Overall Conclusion

The nearly one billion Hindus constitute the third largest religious group in the world.  The Hindu Diaspora has grown beyond the Indian sub-continent to compromise an important minority in numerous countries around the world. Unfortunately, Hindus continue to face a litany of human rights abuses in many of these countries.

While Hindus have inhabited present day Afghanistan for thousands of years, they number significantly less than 1% of the population today. Many left the country during the years of Taliban rule and those that continue to live there, face dire conditions.  Hindu shops, temples, and schools have been usurped or demolished and the government has refused to allocate land to Hindus in order to rebuild their lives. A lack of government funding and educated teachers has led to a desperate need of schools. The small expatriate Afghan Hindu community is being pressured to return to Afghanistan despite a lack of facilities and turbulent conditions that make the country unsafe for their arrival.

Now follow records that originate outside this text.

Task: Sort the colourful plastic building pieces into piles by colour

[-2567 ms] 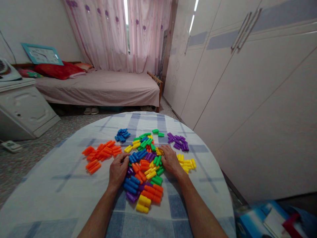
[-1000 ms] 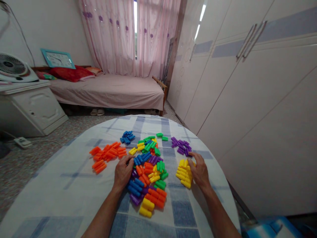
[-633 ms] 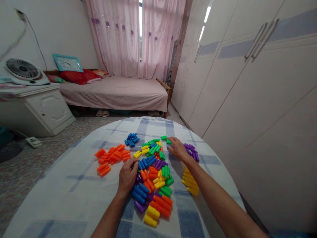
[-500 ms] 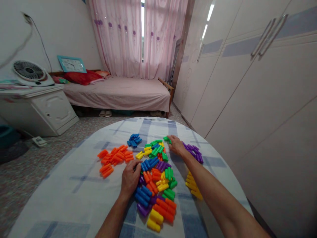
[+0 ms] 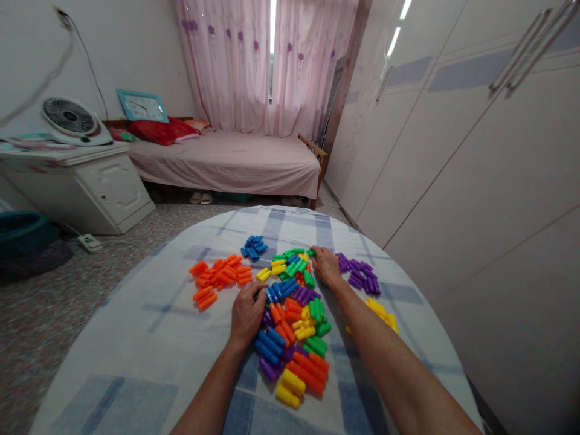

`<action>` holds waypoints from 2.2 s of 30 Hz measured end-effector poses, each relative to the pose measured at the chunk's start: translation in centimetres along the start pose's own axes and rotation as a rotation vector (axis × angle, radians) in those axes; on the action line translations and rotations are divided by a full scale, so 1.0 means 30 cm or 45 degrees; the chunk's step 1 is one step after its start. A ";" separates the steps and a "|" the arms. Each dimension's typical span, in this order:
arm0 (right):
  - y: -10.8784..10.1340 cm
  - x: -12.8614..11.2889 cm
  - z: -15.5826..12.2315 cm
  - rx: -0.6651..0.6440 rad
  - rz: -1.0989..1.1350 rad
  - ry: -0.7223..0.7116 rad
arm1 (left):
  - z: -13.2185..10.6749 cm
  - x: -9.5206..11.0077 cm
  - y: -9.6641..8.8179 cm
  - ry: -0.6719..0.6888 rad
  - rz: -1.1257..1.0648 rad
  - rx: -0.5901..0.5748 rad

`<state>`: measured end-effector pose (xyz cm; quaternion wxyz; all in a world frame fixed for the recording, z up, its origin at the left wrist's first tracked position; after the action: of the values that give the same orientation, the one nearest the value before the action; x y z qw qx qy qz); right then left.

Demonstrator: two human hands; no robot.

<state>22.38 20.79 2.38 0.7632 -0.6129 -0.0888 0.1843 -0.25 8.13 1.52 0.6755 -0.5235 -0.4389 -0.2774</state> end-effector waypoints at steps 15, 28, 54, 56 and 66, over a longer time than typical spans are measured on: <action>-0.057 -0.017 -0.115 0.066 0.025 0.085 | 0.003 -0.006 0.005 -0.001 0.010 -0.001; -0.212 -0.223 -0.269 0.417 0.725 -0.264 | 0.005 -0.010 0.005 0.003 0.027 0.001; 0.042 -0.236 0.195 -0.448 0.211 -0.238 | -0.008 0.001 0.001 -0.004 -0.027 -0.007; 0.047 -0.247 0.200 -0.464 0.211 -0.262 | -0.008 0.003 0.000 -0.009 -0.024 -0.008; 0.042 -0.251 0.198 -0.454 0.175 -0.311 | -0.004 0.005 0.002 -0.008 -0.013 0.001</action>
<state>13.10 23.46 3.22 0.6122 -0.7157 -0.1699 0.2900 -0.09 8.03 1.62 0.6729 -0.5220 -0.4436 -0.2792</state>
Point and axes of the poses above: each hand's wrist, its own z-axis towards the middle knuckle, its own y-axis out of the palm, x = y × z, the point moved 8 cm from there along z, towards the middle knuckle, and after that the axes turned 15 degrees about -y, right-handed, at the moved point
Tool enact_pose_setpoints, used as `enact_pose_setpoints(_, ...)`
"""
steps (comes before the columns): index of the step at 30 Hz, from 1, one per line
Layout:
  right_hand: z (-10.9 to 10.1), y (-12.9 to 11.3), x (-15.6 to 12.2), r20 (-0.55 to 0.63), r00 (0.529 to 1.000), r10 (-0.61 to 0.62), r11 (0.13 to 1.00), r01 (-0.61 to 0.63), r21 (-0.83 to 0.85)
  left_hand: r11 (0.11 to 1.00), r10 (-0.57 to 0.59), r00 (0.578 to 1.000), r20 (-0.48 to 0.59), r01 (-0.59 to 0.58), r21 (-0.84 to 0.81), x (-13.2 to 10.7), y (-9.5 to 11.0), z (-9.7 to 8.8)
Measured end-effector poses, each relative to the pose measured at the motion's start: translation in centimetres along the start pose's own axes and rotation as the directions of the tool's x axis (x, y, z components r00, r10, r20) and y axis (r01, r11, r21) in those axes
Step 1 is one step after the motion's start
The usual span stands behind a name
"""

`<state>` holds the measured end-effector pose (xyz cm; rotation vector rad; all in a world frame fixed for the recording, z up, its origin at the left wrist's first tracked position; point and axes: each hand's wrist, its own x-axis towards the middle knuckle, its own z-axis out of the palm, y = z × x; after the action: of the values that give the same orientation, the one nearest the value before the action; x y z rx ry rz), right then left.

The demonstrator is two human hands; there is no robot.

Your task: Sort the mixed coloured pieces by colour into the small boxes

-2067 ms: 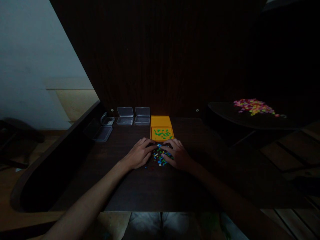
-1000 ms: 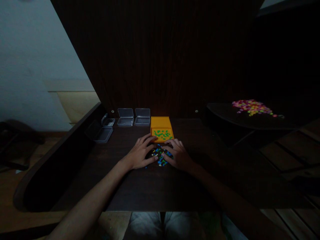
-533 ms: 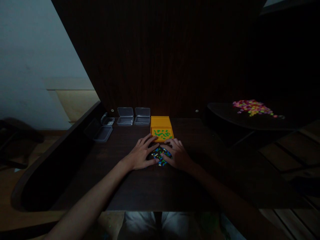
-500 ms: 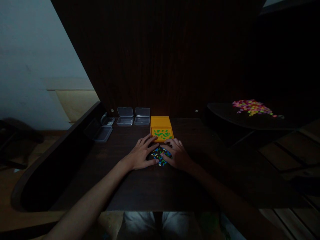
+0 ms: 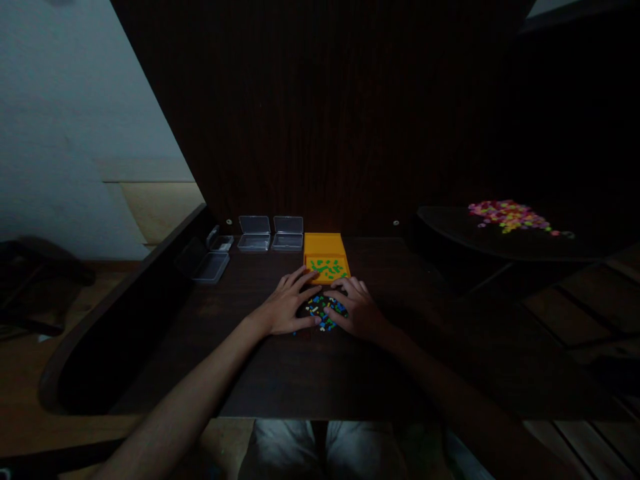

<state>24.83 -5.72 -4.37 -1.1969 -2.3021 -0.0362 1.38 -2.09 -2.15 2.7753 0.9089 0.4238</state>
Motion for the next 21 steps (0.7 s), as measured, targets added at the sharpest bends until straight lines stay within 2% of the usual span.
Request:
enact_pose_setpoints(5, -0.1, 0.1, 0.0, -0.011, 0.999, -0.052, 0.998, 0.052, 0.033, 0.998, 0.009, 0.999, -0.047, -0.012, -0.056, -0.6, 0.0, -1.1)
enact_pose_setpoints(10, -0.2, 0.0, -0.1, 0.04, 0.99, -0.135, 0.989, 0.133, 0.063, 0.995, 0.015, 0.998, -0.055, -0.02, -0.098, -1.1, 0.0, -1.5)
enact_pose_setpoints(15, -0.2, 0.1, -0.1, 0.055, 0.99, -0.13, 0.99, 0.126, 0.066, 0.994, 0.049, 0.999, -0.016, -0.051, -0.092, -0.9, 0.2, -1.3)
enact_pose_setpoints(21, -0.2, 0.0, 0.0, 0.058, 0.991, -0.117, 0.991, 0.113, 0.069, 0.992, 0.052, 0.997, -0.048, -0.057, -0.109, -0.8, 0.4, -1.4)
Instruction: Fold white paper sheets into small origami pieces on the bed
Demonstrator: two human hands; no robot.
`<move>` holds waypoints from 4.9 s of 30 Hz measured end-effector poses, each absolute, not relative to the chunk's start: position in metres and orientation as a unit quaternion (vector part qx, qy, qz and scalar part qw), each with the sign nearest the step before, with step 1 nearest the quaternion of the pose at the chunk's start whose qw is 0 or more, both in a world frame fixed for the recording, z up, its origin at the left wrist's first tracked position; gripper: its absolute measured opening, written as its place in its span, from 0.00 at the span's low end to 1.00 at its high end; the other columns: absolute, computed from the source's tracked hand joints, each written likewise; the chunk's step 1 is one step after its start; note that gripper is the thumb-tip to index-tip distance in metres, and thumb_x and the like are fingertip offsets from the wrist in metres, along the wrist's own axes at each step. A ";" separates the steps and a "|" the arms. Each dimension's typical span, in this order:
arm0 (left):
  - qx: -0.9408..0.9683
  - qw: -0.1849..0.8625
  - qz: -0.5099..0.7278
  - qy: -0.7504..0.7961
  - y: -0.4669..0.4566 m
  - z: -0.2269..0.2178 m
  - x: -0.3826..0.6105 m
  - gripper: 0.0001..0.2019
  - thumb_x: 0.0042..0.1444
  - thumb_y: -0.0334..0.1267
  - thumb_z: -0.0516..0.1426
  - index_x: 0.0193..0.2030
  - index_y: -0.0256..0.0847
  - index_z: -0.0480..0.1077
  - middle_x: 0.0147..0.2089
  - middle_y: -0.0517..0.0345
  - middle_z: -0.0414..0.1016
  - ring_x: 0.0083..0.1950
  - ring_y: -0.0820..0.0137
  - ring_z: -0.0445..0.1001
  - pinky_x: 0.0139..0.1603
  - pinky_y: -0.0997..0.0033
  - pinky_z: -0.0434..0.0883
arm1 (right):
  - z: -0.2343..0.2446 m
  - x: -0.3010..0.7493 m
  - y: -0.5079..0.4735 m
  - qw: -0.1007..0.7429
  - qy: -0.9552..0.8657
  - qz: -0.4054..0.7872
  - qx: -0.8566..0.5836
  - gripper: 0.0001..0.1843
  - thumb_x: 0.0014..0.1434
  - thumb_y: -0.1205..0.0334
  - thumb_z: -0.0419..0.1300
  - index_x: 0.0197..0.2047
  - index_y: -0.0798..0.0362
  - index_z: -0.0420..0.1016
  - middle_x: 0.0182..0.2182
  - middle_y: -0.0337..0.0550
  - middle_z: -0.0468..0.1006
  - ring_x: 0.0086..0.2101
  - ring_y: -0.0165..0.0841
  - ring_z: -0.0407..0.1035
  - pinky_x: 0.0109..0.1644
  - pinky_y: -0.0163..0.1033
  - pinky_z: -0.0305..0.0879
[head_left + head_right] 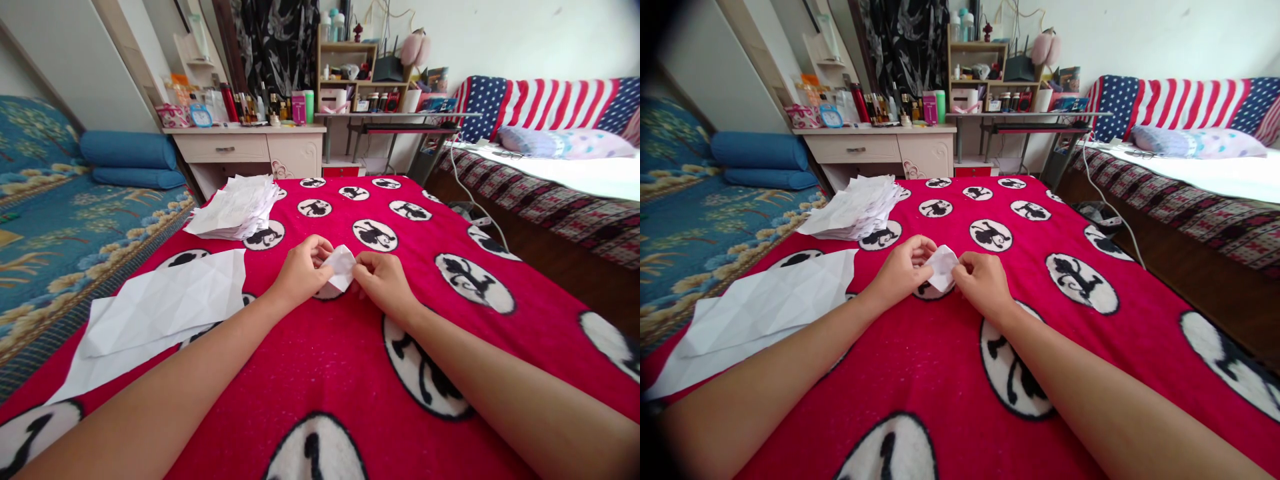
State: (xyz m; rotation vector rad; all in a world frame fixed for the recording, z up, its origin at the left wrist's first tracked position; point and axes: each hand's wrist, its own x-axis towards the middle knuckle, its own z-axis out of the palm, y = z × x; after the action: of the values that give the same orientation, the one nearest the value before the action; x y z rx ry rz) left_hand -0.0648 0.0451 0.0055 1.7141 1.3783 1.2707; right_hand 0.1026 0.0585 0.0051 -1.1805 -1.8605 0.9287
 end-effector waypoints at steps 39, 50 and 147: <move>0.708 0.317 0.461 0.431 0.050 0.000 -0.081 0.12 0.53 0.45 0.61 0.34 0.37 0.78 0.35 0.53 0.74 0.33 0.72 0.73 0.29 0.78 0.71 | -0.004 0.108 0.067 0.419 -0.672 0.510 -0.336 0.11 0.55 0.55 0.62 0.35 0.55 0.75 0.22 0.38 0.75 0.23 0.28 0.68 0.28 0.33 0.64; 0.780 0.121 0.484 0.377 0.045 0.004 -0.082 0.07 0.56 0.39 0.60 0.33 0.39 0.78 0.38 0.53 0.77 0.39 0.72 0.75 0.39 0.76 0.68 | 0.003 0.111 0.062 0.445 -0.797 0.246 -0.326 0.07 0.59 0.62 0.59 0.36 0.52 0.78 0.33 0.43 0.76 0.34 0.32 0.70 0.33 0.35 0.64; 0.744 -0.066 0.442 0.497 0.074 -0.002 -0.072 0.10 0.57 0.34 0.54 0.38 0.40 0.77 0.37 0.54 0.80 0.37 0.68 0.77 0.41 0.72 0.70 | -0.005 0.086 0.093 0.480 -0.781 0.078 -0.391 0.07 0.60 0.59 0.58 0.38 0.51 0.77 0.33 0.39 0.77 0.23 0.26 0.63 0.29 0.34 0.57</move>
State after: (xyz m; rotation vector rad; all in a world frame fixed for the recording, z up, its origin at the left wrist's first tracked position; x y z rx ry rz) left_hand -0.0722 0.0743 -0.0024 2.4420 1.6288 1.4486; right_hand 0.0860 0.0933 -0.0052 -0.9543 -1.9053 0.1913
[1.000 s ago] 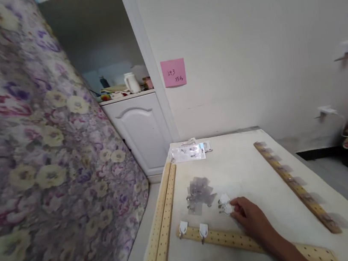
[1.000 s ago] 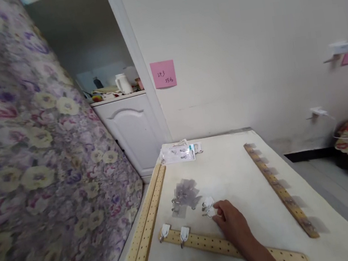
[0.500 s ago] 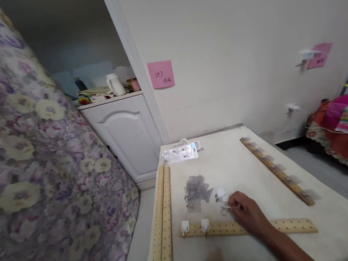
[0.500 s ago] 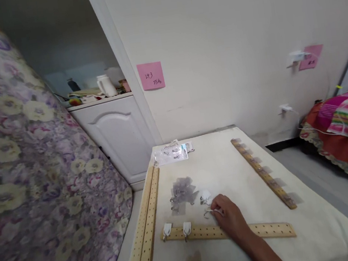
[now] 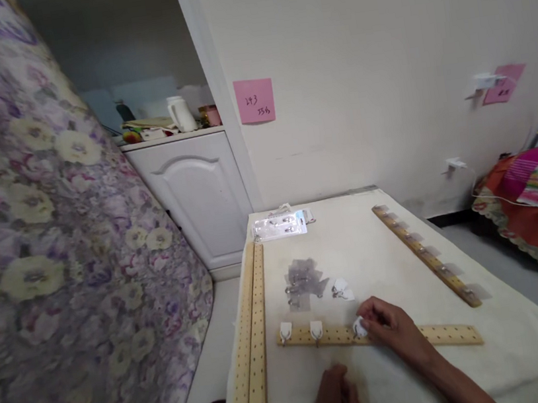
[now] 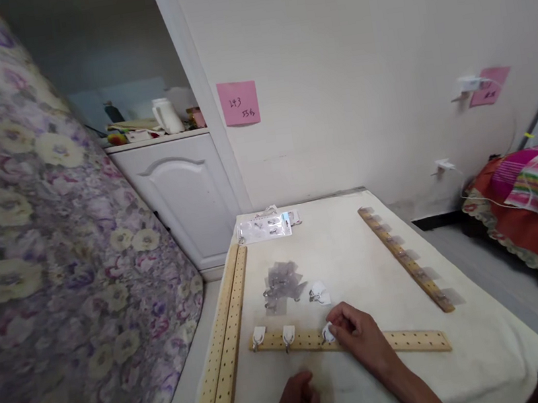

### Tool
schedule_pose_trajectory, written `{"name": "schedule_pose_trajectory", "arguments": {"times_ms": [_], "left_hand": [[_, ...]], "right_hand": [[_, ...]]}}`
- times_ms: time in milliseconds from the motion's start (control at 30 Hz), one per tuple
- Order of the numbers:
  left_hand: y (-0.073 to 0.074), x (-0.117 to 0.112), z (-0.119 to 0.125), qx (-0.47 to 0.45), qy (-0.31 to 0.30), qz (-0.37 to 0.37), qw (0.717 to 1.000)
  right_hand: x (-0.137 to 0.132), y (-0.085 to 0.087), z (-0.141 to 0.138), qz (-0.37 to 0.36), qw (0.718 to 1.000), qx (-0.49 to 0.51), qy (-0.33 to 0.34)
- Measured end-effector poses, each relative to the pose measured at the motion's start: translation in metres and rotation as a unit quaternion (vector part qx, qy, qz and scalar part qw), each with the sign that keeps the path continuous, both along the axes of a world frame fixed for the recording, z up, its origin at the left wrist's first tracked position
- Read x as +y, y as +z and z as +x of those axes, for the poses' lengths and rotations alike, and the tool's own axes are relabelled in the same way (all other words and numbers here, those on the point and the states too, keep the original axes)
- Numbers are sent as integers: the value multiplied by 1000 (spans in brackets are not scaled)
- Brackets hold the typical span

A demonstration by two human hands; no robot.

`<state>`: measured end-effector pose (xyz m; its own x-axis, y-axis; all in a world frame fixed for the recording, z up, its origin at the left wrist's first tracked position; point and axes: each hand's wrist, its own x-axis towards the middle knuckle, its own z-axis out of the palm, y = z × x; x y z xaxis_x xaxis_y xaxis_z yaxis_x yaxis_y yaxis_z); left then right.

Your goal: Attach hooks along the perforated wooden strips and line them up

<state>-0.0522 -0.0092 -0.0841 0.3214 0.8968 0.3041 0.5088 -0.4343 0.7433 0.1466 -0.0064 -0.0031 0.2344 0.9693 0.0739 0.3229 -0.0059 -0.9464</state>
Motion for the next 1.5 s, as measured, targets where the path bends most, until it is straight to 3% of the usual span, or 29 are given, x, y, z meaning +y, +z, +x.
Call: {"name": "schedule_pose_trajectory", "arguments": {"times_ms": [167, 333, 633, 967, 1500], "left_hand": [[16, 3, 26, -78, -17, -108, 991], [28, 4, 39, -140, -9, -130, 982], [29, 4, 44, -96, 5, -114, 989], [43, 15, 51, -64, 53, -194, 977], [33, 18, 52, -30, 46, -186, 981]], "right_hand": [[-2, -4, -1, -23, 998, 52, 27], [-5, -2, -4, -38, 995, 74, 50], [1, 5, -3, -33, 998, -37, 42], [23, -12, -3, -18, 991, -122, 48], [26, -20, -7, -15, 991, -132, 22]]}}
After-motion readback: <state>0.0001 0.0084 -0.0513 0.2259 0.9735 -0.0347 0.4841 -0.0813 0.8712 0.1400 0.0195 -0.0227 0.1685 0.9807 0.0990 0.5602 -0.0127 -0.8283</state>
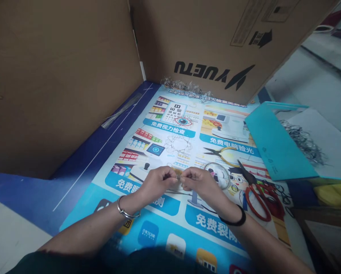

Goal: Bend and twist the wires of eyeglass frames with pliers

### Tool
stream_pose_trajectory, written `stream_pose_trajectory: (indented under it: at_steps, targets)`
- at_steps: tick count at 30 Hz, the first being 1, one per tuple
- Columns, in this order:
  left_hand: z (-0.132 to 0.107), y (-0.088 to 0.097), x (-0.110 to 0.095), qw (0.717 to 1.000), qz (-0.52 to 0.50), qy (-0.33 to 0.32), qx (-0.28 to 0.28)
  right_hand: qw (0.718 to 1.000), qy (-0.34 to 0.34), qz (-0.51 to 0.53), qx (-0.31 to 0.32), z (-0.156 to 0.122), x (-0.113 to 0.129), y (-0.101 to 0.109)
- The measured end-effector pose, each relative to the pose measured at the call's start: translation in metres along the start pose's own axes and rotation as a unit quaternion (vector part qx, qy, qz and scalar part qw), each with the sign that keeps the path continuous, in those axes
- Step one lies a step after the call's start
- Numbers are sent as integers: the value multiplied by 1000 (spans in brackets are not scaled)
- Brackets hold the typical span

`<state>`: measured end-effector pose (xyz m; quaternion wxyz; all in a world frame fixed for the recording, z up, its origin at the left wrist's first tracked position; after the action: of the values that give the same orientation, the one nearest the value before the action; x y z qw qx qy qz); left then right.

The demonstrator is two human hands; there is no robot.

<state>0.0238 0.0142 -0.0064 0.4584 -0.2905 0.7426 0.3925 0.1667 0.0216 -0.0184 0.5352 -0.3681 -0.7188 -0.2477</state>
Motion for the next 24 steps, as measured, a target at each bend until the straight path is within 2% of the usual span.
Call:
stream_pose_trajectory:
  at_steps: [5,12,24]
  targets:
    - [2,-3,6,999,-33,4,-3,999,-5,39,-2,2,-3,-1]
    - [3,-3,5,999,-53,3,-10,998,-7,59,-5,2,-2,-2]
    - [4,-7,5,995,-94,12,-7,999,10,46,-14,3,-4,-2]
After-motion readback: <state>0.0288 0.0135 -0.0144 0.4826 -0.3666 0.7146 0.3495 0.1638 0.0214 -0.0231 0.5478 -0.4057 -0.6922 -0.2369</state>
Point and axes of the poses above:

Among the countries detailed in the report, Bangladesh poses the direst threat for its Hindu minority. With Islamic fundamentalism on the rise in Bangladesh’s political arena, the rights of minorities erode at a rapid pace.  Bangladesh persists on enforcing the Enemy Property Act (EPA) and Vested Property Act (VPA), which identify Hindus as “enemies” of the state and confiscates their property.  The murder, kidnapping and rape of Hindu and tribal women, forcible conversions of Hindu girls to Islam, attacks on Hindu temples, and confiscation of Hindu property continued in 2005 as it did the previous year.  There were a total of 480 documented incidents of human rights abuse against Hindus between December 2004 and November 2005.  An exact number of human rights violations is difficult to obtain as many abuses are unreported to authorities out of fear or hopelessness.  

 

Although approximately 38% of the population in Fiji is Hindu, the Hindu community still faces intolerance in the forms of anti-Hindu speeches and temple destruction. Between 2001 and April 2005, 100 cases of temple attacks have been registered with the police.  Official reports suggest that attacks on Hindu institutions increased by 14% from 2004.  The Methodist Church of Fiji propagates hatred against Hindus by repeatedly calling for the creation of a theocratic Christian State and objecting to the constitutional protection of minorities.  Meanwhile, the current government continues to favor Christians over Hindus and Muslims by granting preferential treatment to members of the Christian community, such as the evangelist Benny Hinn.  

 

The Hindu population in Pakistan has seen a dramatic and worrisome decline since the country’s partition with India.  Since Pakistan has proclaimed itself to be an Islamic Republic, the rights of minorities such as Hindus, Christians, and Ahmadiyyas have been abused through threats, kidnappings, murders, and rapes.  Hindu temples are looted and desecrated, and Hindu property is usurped without any reprisal for the perpetrators. Violence against women is rampant in the forms of rape, honor killings, and domestic abuse.  In Pakistan, a woman is raped every two hours on average and at least ten women per day die in honor killings.  Women are also subjugated the Hudood Ordinances, which require a female rape victim to present four male witnesses to the crime or risk being whipped for adultery.  More recently, Hindu girls, as young as 12 and 13, have been kidnapped, forcibly converted Islam, and forced to marry Muslim boys.  Discrimination against Hindus is propagated to Pakistan’s youth through government-sponsored textbooks that depict Hindus as cruel and the enemy of Islam.

 

Pakistan-sponsored Islamic militants have driven 300,000 Hindus out of the Indian state of Jammu & Kashmir.  These same militants have threatened to kill any Hindu that dares to return to the Kashmir Valley.  Currently, these Kashmiri Hindus are living like refugees in their own country in deplorable conditions.  As there are no longer many Hindus left in the Indian state of Jammu & Kashmir, documenting human rights abuses is near impossible.

 

Inconsistent with their governments’ actions, all five of the countries detailed in this report claim to indiscriminately support human rights and provide freedom of religion through their Constitutions.  Moreover, Afghanistan, Bangladesh, and India have all acceded to the United Nation’s Covenant on Civil and Political Rights (CCPR), which provides for freedom of thought and religion to all individuals within the county.  The International Convention on the Elimination of All Forms of Racial Discrimination was agreed to by Afghanistan, Bangladesh, and Fiji, and ratified by Pakistan and India. Despite the text of their Constitutions and their signatures on UN Covenants, these countries continue to violate the human rights of minorities, particularly Hindus.